Según se menciona en un documento del Archivo Histórico de Cali, antes de realizarse dicha rogativa, el 27 de noviembre de 1700, no solo llovió en Cali, además, la figura de la Virgen había llorado: “que la dicha señora estaba sudando y habiendo ido y subido al dicho altar mayor vi palpablemente por la garganta copiosas gotas y que de los ojos y mejillas vertía otras en presencia de muchísima gente […] y después de otro rato volvió a sudar y de la misma frente lo hizo el Niño [Jesús] que tiene en los pechos”.


Desde principios del siglo XX hasta la actualidad, las monjas agustinas del convento La Merced se encargan de la elaboración de las hostias para la Semana Santa en la ciudad de Cali.

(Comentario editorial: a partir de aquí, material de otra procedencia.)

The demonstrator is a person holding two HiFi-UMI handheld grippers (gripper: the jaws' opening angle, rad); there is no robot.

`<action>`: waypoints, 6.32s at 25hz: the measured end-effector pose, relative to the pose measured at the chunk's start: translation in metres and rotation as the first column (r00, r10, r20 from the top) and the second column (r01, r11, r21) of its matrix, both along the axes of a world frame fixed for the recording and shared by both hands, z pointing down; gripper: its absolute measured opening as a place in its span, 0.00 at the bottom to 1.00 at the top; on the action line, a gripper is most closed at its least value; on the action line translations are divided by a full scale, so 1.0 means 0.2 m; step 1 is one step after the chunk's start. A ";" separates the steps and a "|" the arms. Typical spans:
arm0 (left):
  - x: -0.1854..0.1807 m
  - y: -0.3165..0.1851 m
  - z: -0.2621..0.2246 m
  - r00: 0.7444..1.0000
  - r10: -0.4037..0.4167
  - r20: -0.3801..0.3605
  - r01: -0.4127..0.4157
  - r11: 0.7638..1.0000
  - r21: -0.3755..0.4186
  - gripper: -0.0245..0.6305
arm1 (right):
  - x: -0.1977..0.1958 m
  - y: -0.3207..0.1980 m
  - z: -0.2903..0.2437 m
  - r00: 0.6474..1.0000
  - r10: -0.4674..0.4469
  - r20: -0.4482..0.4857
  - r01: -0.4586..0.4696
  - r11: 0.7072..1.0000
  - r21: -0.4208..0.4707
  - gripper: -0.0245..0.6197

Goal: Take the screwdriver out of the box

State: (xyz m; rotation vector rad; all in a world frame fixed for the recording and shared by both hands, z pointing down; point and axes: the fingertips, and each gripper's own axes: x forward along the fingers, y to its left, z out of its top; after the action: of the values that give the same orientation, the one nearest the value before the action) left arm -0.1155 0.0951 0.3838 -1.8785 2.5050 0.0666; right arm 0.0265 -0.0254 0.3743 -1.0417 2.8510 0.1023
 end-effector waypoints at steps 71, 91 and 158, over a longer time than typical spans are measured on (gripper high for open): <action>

‘De como salvar el alma’ libro de la Dra. Carolina Abadia Q. trabaja distintas expresiones de religiosidad católica en Cali en el siglo XVIII.
Disponible en la web del Programa Editorial de la Universidad del Valle.

Procesiones nocturnas

Otro dato anecdótico es que las procesiones de Jueves y Viernes Santo, en el siglo XVII, se realizaban en las noches, como consta en uno de los libros de Gustavo Arboleda dedicados a la Historia de Cali, y “con presencia de disciplinantes con cruces cumpliendo penitencias”.
Uno de los recorridos pasaba por la intersección de la calle 12 con carrera 5, doblando al oeste hasta la plazuela del hoy inexistente convento de San Agustín, que estaba ubicado en la carrera 4 entre calles 13 y 14. Era la Ermita de la Soledad uno de los espacios de encuentro de los caleños desde el siglo XVII, siendo elegido como sede de pregoneros de los autos del cabildo. Iglesias y conventos tenían múltiples plazuelas que servían de espacios de reunión, como menciona Jacques Aprile, que desde el periodo colonial existieron las plazas de San Francisco, San Nicolás, Santa Roa, Santo Domingo y San Agustín.

Templos para la fe

La primera iglesia pajiza de San Pedro se levantó en 1574 y se le reemplazó por el actual templo (ubicado en la Plaza de Cayzedo), edificado por el arquitecto Antonio García en 1797, salvo la fachada, modificada a causa de un temblor de tierra ocurrido en 1927. El obispo de Popayán, don Fernando de Cuero y Caycedo, erigió la Parroquia de San Nicolás de Bari, en 1848, que es la que hoy se ubica en el barrio con su nombre entre la Calle 21 y 20 con Carreras 5 y 6.